**What needs to be done:** Each line below is to be copied out exactly, and none may be omitted.

-- -- --

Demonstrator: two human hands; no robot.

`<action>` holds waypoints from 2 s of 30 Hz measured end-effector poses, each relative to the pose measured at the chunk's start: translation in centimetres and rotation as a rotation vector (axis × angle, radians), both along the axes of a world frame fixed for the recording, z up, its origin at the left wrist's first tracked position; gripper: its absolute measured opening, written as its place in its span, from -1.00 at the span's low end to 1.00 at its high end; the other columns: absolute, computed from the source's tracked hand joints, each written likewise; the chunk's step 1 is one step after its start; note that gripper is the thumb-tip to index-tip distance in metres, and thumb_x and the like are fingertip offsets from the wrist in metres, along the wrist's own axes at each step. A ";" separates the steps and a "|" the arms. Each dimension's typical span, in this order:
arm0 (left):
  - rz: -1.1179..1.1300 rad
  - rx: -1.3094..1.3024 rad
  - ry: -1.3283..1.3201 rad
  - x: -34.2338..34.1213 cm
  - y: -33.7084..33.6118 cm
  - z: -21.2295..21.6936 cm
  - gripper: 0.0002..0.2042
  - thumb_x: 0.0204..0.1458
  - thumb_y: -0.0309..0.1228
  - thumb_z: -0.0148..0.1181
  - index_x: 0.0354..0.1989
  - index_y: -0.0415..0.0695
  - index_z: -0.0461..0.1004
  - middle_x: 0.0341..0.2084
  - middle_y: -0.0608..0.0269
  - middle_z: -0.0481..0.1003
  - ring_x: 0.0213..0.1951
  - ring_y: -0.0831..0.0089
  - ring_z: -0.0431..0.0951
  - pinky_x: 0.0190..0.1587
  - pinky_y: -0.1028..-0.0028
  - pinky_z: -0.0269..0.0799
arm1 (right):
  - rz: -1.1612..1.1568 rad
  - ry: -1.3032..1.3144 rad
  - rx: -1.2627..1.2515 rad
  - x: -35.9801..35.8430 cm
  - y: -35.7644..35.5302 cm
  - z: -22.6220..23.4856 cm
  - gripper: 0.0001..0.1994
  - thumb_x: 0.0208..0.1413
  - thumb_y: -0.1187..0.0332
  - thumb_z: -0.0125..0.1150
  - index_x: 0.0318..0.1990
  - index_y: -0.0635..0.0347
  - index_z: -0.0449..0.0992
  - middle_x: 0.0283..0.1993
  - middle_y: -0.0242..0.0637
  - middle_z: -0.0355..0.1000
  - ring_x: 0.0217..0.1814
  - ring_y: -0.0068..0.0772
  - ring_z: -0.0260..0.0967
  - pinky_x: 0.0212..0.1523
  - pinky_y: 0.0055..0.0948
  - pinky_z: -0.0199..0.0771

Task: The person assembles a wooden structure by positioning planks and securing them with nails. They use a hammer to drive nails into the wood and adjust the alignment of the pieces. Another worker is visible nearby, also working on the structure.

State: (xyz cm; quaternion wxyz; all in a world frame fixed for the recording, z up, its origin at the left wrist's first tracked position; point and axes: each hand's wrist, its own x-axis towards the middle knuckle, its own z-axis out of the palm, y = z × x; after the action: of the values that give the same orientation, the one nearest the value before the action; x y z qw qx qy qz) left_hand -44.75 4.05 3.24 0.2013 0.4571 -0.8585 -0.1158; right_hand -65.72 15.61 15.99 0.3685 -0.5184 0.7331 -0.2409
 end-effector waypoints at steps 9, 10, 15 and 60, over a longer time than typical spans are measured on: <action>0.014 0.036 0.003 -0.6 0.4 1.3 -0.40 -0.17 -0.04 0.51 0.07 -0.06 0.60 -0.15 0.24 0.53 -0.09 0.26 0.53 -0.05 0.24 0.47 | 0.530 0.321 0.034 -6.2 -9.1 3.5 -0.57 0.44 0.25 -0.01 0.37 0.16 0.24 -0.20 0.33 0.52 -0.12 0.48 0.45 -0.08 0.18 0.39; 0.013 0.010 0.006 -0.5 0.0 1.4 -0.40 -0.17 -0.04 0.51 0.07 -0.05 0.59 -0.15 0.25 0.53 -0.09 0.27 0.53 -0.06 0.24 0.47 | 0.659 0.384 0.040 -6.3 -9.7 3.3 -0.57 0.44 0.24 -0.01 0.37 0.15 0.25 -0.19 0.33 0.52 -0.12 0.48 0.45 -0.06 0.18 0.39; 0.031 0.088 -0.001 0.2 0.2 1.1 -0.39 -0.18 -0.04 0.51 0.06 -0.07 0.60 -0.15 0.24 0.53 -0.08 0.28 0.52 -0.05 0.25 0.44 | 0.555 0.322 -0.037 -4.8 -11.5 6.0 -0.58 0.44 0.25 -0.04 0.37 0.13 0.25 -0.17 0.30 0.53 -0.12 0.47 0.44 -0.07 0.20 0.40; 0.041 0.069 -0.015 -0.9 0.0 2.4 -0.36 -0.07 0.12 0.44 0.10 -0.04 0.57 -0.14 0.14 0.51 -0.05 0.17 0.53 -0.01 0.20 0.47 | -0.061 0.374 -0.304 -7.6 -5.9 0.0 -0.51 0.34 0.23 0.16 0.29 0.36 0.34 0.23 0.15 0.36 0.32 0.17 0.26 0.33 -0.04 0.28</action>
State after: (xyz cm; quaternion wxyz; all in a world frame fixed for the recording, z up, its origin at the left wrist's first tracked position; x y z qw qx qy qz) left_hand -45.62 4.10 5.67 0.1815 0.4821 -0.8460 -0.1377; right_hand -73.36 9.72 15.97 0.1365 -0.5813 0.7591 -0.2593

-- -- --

**Answer for the task:**
Demonstrator: two human hands; no robot.

`<action>` holds waypoints from 2 s of 30 Hz measured end-effector poses, each relative to the pose measured at the chunk's start: translation in centimetres and rotation as a rotation vector (axis × angle, radians), both along the axes of a world frame fixed for the recording, z up, its origin at the left wrist's first tracked position; gripper: its absolute measured opening, written as its place in its span, from -1.00 at the span's low end to 1.00 at its high end; the other columns: absolute, computed from the source's tracked hand joints, each written likewise; the chunk's step 1 is one step after its start; note that gripper is the thumb-tip to index-tip distance in metres, and thumb_x and the like are fingertip offsets from the wrist in metres, along the wrist's own axes at each step. A ";" separates the steps and a "|" the arms. Each dimension's typical span, in this order:
arm0 (left):
  - rz: -1.1179..1.1300 rad
  - rx: -1.3094..1.3024 rad
  - ry: -1.3283..1.3201 rad
  - x: -34.2338..34.1213 cm
  - y: -33.7084..33.6118 cm
  - z: -21.2295..21.6936 cm
  - gripper: 0.0002..0.2042
  - thumb_x: 0.0204..0.1458
  - thumb_y: -0.0309..0.1228
  - thumb_z: -0.0148..0.1181
  - index_x: 0.0354..0.1989
  - index_y: -0.0415..0.0695
  - index_z: -0.0461..0.1004
  - middle_x: 0.0341..0.2084
  - middle_y: -0.0608..0.0269
  - middle_z: -0.0481..0.1003
  - ring_x: 0.0213..0.1951
  - ring_y: -0.0831..0.0089
  - ring_z: -0.0431..0.0951
  - pinky_x: 0.0190..0.1587
  - pinky_y: -0.1028..-0.0028
  - pinky_z: -0.0269..0.0799
arm1 (right):
  - rz: -1.1612..1.1568 rad
  - ry: -1.3032..1.3144 rad
  - rx: -1.2627..1.2515 rad
  - x: -35.9801..35.8430 cm
  - y: -35.7644..35.5302 cm
  - z: -22.6220..23.4856 cm
  - gripper: 0.0001..0.1994
  - thumb_x: 0.0208..0.1413
  - thumb_y: -0.1187..0.0332
  - thumb_z: -0.0125..0.1150
  - index_x: 0.0318..0.1990
  - index_y: -0.0635..0.0347
  - index_z: -0.0449..0.0992
  - middle_x: 0.0283..0.1993
  - middle_y: -0.0242..0.0637
  - middle_z: -0.0355..0.1000
  - ring_x: 0.0217..0.1814
  - ring_y: -0.0068..0.0772
  - ring_z: -0.0260..0.0967
  - pinky_x: 0.0212..0.1523
  - pinky_y: 0.0055..0.0948
  - pinky_z: -0.0199..0.0771

Task: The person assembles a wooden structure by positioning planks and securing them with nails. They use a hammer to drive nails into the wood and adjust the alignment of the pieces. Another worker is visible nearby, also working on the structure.

State: (xyz cm; quaternion wxyz; all in a world frame fixed for the recording, z up, its origin at the left wrist's first tracked position; point and axes: each hand's wrist, its own x-axis towards the middle knuckle, its own z-axis out of the palm, y = z × x; after the action: of the values that give the same orientation, the one nearest the value before the action; x y z qw qx qy qz) left_hand -44.75 4.05 3.24 0.2013 0.4571 -0.8585 -0.1158; right_hand -65.72 15.61 15.99 0.3685 -0.5184 0.7331 -0.2409
 end-effector waypoints at steps 9, 10, 15 and 60, over a longer time than typical spans are measured on: <action>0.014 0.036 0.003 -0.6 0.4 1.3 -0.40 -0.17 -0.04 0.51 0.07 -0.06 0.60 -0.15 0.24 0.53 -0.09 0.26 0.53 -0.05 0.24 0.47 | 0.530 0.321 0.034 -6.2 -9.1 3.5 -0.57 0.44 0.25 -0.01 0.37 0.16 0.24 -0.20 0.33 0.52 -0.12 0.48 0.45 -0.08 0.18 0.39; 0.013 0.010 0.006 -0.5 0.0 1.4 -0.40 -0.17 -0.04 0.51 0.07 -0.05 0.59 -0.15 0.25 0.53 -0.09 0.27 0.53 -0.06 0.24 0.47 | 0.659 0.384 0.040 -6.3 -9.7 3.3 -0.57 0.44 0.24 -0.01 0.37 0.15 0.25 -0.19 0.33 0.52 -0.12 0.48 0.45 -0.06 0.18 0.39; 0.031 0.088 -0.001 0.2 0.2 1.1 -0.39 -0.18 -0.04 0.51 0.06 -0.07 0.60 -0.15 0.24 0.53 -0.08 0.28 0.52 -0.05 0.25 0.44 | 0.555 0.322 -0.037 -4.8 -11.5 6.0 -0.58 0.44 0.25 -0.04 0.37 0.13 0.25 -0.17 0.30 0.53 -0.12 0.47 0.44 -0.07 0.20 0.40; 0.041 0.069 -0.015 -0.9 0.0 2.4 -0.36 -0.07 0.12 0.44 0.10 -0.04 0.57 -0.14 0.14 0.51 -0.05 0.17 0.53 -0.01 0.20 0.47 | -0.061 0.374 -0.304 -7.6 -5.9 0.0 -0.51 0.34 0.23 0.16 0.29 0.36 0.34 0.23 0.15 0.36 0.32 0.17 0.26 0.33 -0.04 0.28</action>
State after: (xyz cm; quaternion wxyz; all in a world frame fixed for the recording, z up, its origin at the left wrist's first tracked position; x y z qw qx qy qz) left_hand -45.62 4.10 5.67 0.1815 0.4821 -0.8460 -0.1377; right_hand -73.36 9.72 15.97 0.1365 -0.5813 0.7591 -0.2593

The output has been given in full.